■ TASK TO COMPLETE
The full set of entries has to be output exactly.
Top of GIVEN INFORMATION
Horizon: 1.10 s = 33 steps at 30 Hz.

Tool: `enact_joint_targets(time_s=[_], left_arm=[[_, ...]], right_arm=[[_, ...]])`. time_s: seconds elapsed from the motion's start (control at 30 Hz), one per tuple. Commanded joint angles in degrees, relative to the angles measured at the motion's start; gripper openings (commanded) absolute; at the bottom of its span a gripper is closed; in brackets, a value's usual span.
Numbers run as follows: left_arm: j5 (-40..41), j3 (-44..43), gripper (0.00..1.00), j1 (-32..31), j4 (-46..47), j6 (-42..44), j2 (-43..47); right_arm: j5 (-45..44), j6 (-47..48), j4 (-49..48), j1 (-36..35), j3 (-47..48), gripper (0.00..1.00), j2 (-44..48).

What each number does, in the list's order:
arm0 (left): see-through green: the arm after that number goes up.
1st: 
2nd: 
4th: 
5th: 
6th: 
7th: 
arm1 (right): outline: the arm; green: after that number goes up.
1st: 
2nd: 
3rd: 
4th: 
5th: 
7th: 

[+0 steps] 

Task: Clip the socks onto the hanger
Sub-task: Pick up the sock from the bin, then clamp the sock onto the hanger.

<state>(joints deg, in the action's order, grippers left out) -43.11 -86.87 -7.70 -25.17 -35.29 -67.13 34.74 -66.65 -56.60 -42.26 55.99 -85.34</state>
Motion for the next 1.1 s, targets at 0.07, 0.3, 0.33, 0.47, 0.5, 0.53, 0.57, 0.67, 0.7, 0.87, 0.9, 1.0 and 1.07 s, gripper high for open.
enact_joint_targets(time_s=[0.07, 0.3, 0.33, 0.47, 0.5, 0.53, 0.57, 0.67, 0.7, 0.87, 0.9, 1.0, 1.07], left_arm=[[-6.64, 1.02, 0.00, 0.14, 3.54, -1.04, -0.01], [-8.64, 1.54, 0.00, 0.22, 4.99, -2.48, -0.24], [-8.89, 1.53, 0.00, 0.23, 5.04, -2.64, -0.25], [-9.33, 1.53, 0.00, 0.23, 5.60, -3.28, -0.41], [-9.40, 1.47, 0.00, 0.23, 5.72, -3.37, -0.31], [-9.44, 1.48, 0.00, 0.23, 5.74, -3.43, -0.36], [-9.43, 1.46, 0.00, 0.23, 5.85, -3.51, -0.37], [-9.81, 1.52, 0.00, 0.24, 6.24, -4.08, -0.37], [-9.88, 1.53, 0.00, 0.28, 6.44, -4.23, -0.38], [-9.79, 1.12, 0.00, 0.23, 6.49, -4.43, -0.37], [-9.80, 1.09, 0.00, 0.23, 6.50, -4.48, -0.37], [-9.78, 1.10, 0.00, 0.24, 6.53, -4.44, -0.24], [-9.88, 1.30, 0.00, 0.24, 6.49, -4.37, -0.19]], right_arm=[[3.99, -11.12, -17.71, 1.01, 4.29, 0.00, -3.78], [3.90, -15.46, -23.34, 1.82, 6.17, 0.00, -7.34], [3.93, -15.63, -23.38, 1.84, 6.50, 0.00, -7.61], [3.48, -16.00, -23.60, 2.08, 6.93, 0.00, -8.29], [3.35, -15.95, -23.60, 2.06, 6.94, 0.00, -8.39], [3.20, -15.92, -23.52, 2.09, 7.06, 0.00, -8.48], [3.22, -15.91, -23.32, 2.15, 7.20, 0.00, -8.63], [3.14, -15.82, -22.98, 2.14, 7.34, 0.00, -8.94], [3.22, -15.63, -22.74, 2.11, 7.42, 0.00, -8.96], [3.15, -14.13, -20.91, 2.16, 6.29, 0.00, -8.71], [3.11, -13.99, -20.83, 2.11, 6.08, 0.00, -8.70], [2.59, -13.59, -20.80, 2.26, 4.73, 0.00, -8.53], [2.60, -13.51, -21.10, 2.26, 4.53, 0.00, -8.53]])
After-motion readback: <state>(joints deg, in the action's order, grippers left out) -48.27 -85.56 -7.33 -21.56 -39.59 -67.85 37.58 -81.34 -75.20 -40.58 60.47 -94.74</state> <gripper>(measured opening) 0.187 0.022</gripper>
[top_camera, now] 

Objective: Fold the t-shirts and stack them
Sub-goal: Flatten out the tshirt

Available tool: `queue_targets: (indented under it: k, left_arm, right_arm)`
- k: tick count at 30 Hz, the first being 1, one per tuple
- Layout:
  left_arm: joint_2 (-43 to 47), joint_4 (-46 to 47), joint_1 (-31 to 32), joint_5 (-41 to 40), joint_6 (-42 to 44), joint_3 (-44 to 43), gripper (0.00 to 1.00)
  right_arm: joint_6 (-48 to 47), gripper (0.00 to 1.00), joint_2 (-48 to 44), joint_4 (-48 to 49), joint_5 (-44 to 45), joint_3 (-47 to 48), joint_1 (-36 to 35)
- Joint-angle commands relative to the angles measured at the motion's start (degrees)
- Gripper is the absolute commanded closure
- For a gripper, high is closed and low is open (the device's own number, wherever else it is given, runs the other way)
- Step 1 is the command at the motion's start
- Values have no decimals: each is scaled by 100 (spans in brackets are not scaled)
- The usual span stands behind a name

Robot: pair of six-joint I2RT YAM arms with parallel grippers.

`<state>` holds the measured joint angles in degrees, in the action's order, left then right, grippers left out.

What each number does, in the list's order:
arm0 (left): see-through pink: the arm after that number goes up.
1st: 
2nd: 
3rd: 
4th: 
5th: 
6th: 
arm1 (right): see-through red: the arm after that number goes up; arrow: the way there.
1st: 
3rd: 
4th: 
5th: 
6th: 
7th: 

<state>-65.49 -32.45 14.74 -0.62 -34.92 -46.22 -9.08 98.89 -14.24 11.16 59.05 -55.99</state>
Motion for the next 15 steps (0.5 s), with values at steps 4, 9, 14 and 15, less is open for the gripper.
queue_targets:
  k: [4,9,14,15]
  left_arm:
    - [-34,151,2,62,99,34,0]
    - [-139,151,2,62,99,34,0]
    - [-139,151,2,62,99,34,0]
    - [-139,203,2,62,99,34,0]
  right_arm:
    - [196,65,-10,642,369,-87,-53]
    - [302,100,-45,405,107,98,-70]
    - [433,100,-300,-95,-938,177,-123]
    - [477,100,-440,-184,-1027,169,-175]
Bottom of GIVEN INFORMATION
■ ANSWER TO THIS EXERCISE
Horizon: 1.10 s = 33 steps at 30 Hz.

Tool: `enact_joint_targets(time_s=[_], left_arm=[[_, ...]], right_arm=[[_, ...]])`. time_s: seconds elapsed from the motion's start (control at 30 Hz), one per tuple. Commanded joint angles in degrees, relative to the angles measured at the motion's start; gripper openings (commanded) absolute; at the bottom of its span a gripper is closed; in brackets, a value's usual span.
Numbers run as follows: left_arm: j5 (-40..41), j3 (-44..43), gripper (0.00..1.00), j1 (-32..31), j4 (-46..47), j6 (-42..44), j2 (-43..47); right_arm: j5 (-45..44), j6 (-47..48), j4 (-49..48), j1 (-36..35), j3 (-47..48), gripper (0.00..1.00), j2 (-44..48).

What each number does, in the list's order:
arm0 (left): see-through green: the arm after that number goes up.
1st: 
2nd: 
4th: 
5th: 
6th: 
7th: 
arm1 (right): outline: the arm; green: after that number goes up.
1st: 
2nd: 
3rd: 
4th: 
5th: 
7th: 

[+0 steps] 

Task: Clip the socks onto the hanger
Sub-task: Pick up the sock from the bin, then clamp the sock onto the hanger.

<state>(joints deg, in the action's order, grippers left out) -43.11 -86.87 -7.70 -25.17 -35.29 -67.13 34.74 -66.65 -56.60 -42.26 55.99 -85.34</state>
Motion for the next 1.1 s, targets at 0.07, 0.3, 0.33, 0.47, 0.5, 0.53, 0.57, 0.67, 0.7, 0.87, 0.9, 1.0 and 1.07 s, gripper high for open.
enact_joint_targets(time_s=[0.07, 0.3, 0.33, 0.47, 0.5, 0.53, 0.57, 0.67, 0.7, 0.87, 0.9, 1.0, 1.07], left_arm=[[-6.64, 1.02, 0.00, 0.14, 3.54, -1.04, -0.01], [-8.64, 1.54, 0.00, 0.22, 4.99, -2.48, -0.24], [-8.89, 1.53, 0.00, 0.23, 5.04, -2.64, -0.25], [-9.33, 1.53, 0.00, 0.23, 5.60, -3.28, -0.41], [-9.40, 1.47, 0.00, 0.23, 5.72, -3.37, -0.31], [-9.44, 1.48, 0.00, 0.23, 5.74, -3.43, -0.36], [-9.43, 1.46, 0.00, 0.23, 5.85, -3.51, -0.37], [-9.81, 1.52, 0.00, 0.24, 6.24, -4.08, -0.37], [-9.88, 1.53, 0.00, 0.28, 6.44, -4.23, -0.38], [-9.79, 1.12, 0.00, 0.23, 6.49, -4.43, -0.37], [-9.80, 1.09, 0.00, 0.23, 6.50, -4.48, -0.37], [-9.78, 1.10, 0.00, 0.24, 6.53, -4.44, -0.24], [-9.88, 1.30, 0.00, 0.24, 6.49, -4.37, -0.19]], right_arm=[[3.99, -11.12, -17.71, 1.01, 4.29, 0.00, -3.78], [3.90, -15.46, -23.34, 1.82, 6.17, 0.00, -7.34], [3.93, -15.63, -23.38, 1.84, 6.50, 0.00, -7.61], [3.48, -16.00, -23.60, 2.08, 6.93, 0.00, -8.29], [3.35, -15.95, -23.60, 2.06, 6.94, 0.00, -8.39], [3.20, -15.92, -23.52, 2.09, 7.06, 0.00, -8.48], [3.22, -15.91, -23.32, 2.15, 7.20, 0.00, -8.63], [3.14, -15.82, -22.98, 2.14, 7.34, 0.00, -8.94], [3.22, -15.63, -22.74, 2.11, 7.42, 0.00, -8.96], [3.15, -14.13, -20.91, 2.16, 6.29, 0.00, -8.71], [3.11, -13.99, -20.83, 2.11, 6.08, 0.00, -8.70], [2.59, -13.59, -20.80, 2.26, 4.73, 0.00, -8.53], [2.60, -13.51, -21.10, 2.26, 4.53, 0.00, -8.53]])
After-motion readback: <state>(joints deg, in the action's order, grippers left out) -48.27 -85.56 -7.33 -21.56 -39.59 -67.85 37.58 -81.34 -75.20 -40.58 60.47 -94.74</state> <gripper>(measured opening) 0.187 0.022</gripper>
[top_camera, now] 

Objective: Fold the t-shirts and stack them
Sub-goal: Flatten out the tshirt

Available tool: `queue_targets: (indented under it: k, left_arm, right_arm)`
- k: tick count at 30 Hz, the first being 1, one per tuple
- Layout:
  left_arm: joint_2 (-43 to 47), joint_4 (-46 to 47), joint_1 (-31 to 32), joint_5 (-41 to 40), joint_6 (-42 to 44), joint_3 (-44 to 43), gripper (0.00 to 1.00)
  right_arm: joint_6 (-48 to 47), gripper (0.00 to 1.00), joint_2 (-48 to 44), joint_4 (-48 to 49), joint_5 (-44 to 45), joint_3 (-47 to 48), joint_1 (-36 to 35)
- Joint-angle commands relative to the angles measured at the motion's start (degrees)
- Gripper is the absolute commanded closure
- For a gripper, high is closed and low is open (the device's own number, wherever else it is given, runs the other way)
- Step 1 is the command at the motion's start
- Values have no decimals: each is scaled by 100 (spans in brackets are not scaled)
- The usual span stands behind a name

Robot: pair of six-joint I2RT YAM arms with parallel grippers.

`<state>` holds the measured joint angles in degrees, in the action's order, left then right, grippers left out.

What each number does, in the list's order:
arm0 (left): see-through pink: the arm after that number goes up.
1st: 
2nd: 
3rd: 
4th: 
5th: 
6th: 
arm1 (right): see-through red: the arm after that number goes up; arrow: the way there.
1st: 
3rd: 
4th: 
5th: 
6th: 
7th: 

<state>-65.49 -32.45 14.74 -0.62 -34.92 -46.22 -9.08 98.89 -14.24 11.16 59.05 -55.99</state>
Motion for the next 15 steps (0.5 s), with values at steps 4, 9, 14 and 15, less is open for the gripper.
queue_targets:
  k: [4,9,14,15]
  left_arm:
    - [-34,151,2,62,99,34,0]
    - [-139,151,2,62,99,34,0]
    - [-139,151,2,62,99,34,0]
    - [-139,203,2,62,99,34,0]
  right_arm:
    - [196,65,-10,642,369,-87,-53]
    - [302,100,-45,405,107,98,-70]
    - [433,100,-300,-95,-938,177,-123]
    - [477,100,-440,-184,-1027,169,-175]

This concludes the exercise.